**WHAT YOU NEED TO DO**
Take the line that contains "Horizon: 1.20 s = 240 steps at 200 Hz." as the first and the last line of the material as the final one; set down exactly the lines in that span.

**WORKING DATA**

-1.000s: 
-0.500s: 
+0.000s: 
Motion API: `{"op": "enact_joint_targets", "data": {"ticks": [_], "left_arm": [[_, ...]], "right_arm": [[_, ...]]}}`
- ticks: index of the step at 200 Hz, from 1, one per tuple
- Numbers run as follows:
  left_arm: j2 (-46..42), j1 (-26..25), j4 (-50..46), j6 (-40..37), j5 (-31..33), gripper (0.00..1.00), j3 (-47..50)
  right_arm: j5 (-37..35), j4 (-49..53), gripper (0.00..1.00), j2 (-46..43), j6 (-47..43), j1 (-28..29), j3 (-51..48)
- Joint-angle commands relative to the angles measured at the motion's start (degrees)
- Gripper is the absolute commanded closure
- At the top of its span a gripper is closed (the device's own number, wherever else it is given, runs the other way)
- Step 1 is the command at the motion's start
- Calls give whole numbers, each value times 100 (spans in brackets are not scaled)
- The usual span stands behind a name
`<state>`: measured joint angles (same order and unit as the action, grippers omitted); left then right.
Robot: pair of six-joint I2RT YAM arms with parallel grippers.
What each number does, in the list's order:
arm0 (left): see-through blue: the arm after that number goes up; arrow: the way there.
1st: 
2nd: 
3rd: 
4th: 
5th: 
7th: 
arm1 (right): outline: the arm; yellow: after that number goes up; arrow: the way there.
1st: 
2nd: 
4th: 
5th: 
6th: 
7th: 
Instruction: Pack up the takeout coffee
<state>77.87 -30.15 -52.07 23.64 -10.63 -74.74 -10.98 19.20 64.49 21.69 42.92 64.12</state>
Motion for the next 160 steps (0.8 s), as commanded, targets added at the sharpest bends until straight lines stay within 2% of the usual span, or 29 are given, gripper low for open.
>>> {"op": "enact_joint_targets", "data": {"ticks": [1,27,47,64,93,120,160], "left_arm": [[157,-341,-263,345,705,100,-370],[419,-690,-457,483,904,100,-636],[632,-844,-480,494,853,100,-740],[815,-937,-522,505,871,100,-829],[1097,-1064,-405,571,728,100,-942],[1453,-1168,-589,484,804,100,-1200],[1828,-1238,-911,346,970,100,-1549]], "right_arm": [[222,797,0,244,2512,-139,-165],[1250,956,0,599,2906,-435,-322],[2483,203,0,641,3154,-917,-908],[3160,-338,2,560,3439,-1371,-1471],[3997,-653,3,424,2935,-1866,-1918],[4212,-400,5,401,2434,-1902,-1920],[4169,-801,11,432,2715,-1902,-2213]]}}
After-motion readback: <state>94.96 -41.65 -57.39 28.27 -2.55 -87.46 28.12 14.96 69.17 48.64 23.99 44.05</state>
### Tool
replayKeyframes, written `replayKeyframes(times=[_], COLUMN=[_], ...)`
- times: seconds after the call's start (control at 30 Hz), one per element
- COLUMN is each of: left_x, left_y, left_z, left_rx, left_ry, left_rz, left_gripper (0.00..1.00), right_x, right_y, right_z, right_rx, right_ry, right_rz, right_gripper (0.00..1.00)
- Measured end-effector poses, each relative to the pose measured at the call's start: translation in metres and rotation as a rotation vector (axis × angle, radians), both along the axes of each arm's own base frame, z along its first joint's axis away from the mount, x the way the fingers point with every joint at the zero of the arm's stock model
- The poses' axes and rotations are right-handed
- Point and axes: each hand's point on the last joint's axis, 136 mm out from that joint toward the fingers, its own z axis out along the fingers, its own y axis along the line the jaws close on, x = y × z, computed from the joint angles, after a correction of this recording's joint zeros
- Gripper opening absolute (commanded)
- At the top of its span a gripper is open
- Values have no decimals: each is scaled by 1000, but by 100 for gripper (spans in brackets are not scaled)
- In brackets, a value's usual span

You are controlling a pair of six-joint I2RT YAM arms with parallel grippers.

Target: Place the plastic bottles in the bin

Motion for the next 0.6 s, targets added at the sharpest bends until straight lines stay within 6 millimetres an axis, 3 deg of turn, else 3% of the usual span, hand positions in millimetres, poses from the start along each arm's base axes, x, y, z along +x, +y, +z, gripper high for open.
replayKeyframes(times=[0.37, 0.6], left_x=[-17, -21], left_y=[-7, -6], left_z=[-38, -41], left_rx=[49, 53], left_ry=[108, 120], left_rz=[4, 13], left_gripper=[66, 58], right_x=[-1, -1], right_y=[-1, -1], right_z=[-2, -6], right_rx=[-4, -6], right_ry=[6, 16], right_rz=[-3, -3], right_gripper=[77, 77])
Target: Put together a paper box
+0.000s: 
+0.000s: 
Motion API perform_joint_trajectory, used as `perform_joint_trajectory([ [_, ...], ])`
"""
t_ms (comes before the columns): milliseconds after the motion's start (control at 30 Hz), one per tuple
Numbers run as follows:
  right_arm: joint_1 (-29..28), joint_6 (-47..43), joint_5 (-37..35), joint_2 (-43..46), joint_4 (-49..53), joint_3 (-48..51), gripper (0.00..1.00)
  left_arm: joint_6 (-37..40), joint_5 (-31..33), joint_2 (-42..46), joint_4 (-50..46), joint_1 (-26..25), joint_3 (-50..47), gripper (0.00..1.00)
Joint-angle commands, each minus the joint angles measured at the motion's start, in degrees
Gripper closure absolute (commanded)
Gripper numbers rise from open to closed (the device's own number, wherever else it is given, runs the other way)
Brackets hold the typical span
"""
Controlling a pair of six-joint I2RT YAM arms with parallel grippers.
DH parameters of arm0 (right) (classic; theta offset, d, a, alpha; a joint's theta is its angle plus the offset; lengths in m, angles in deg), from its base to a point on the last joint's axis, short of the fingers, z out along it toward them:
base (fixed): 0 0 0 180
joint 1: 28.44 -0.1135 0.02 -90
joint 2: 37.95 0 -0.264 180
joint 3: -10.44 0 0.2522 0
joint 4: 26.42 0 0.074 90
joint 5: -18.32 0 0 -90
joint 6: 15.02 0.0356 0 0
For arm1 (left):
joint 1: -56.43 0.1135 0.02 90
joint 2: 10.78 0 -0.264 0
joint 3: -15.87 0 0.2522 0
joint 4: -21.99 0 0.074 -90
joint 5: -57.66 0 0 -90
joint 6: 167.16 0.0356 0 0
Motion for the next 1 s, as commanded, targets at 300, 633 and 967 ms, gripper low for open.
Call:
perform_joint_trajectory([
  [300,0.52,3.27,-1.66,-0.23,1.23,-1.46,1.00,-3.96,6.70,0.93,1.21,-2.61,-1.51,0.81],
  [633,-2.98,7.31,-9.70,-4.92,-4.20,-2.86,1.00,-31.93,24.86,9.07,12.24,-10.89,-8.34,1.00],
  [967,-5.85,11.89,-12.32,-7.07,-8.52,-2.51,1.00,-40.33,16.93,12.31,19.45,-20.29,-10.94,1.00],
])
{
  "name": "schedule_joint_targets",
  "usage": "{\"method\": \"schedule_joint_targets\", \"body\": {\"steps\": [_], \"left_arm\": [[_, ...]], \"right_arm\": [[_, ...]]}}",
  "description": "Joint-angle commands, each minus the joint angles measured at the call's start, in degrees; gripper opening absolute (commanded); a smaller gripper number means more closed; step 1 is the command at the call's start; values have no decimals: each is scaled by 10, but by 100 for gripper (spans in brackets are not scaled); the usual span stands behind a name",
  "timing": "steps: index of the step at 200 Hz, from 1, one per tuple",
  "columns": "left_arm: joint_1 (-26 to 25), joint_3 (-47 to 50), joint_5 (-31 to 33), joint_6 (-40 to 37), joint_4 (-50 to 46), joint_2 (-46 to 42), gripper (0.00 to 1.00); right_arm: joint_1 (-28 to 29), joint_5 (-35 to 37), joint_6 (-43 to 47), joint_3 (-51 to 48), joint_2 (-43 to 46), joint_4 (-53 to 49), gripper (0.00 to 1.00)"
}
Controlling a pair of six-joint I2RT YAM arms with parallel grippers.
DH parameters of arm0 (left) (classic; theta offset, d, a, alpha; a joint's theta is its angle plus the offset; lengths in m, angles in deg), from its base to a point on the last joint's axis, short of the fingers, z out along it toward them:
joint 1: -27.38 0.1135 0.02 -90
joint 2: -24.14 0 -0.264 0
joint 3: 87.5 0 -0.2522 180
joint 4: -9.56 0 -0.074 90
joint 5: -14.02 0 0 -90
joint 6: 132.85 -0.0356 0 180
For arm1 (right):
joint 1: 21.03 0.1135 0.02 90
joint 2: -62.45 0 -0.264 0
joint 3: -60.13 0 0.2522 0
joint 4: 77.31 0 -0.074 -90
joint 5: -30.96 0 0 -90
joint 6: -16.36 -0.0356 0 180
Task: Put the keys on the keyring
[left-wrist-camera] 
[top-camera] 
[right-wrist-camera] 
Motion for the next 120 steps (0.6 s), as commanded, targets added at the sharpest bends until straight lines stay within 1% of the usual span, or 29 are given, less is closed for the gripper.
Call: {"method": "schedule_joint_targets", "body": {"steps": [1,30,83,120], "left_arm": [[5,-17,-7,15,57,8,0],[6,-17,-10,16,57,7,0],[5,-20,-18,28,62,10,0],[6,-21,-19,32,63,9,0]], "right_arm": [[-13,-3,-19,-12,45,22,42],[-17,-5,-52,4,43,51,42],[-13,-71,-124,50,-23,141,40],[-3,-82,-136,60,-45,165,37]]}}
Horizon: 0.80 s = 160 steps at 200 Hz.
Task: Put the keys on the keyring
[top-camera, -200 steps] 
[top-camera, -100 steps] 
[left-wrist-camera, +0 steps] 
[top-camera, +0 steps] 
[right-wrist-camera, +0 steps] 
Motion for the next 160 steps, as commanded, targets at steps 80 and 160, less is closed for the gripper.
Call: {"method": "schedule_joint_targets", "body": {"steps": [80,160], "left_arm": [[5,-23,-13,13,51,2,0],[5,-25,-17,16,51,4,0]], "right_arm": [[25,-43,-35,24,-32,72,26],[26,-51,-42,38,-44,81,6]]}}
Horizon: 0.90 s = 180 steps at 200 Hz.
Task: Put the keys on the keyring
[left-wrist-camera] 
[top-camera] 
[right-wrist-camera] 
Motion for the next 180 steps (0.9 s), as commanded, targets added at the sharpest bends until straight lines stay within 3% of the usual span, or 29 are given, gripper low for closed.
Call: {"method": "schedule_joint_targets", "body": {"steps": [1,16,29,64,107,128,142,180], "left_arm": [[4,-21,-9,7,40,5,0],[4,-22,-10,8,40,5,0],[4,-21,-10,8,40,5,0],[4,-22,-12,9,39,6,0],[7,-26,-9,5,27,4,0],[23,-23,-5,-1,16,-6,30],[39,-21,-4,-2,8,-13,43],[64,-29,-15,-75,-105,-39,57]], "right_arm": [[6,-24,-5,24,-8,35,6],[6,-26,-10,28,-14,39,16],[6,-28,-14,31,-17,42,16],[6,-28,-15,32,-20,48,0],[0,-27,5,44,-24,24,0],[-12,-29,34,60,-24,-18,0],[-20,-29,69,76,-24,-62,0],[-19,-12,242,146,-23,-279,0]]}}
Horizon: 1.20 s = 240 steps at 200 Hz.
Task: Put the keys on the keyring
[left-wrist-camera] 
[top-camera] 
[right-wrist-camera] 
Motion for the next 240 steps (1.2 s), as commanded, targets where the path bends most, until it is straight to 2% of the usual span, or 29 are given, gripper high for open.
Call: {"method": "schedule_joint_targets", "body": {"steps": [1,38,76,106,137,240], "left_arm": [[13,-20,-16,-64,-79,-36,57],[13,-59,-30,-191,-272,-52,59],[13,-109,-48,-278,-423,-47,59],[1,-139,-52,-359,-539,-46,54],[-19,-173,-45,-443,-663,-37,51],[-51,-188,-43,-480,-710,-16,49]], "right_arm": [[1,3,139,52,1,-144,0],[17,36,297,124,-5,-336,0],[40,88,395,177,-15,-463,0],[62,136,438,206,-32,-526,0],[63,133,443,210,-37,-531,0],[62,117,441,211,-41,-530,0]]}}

**RESPONSE BELOW**
Horizon: 1.20 s = 240 steps at 200 Hz.
Task: Put the keys on the keyring
[left-wrist-camera] 
[top-camera] 
[right-wrist-camera] 
Motion for the next 240 steps (1.2 s), as commanded, targets where the path bends most, until it is straight to 2% of the usual span, or 29 are given, gripper high for open.
Call: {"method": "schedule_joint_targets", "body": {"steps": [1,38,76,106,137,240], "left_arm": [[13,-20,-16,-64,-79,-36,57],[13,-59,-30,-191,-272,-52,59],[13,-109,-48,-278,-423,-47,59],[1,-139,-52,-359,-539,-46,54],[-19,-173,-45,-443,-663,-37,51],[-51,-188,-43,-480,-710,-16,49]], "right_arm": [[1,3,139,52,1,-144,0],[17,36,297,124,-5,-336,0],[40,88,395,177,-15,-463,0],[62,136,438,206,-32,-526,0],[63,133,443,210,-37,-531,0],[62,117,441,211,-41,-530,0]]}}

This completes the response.